Print out the data below in full and exactly, skipping the pictures.

START SOURCE DATA

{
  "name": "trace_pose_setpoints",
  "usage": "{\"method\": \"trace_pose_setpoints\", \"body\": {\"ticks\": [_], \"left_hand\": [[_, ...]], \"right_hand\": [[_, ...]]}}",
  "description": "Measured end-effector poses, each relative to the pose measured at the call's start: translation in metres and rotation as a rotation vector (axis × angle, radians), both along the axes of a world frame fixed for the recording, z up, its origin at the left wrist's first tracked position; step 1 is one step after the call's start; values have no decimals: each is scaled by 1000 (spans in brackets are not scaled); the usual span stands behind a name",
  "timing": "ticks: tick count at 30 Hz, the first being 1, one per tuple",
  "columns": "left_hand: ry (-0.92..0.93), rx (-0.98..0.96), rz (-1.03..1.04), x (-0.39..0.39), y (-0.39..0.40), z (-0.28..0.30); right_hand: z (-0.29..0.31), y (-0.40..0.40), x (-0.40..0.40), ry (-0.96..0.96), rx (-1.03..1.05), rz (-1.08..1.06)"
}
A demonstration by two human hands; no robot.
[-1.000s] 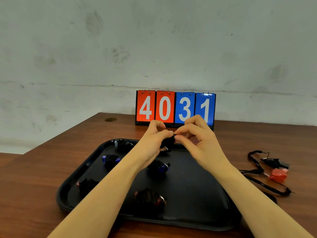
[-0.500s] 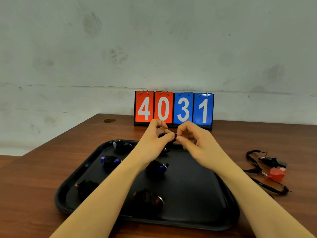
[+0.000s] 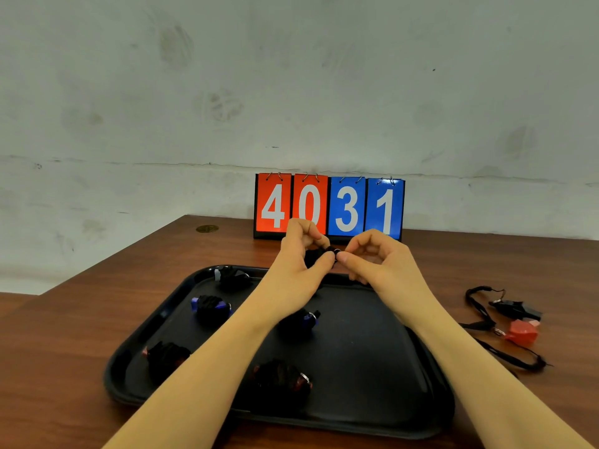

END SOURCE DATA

### TASK RESULT
{
  "name": "trace_pose_setpoints",
  "usage": "{\"method\": \"trace_pose_setpoints\", \"body\": {\"ticks\": [_], \"left_hand\": [[_, ...]], \"right_hand\": [[_, ...]]}}",
  "description": "Measured end-effector poses, each relative to the pose measured at the call's start: translation in metres and rotation as a rotation vector (axis × angle, radians), both along the axes of a world frame fixed for the recording, z up, its origin at the left wrist's first tracked position; step 1 is one step after the call's start; values have no decimals: each is scaled by 1000 (spans in brackets are not scaled); the usual span stands behind a name",
  "timing": "ticks: tick count at 30 Hz, the first being 1, one per tuple",
  "columns": "left_hand: ry (-0.92..0.93), rx (-0.98..0.96), rz (-1.03..1.04), x (-0.39..0.39), y (-0.39..0.40), z (-0.28..0.30); right_hand: z (-0.29..0.31), y (-0.40..0.40), x (-0.40..0.40), ry (-0.96..0.96), rx (-1.03..1.05), rz (-1.08..1.06)"
}
A demonstration by two human hands; no robot.
[-1.000s] 
[-0.500s] 
[+0.000s] 

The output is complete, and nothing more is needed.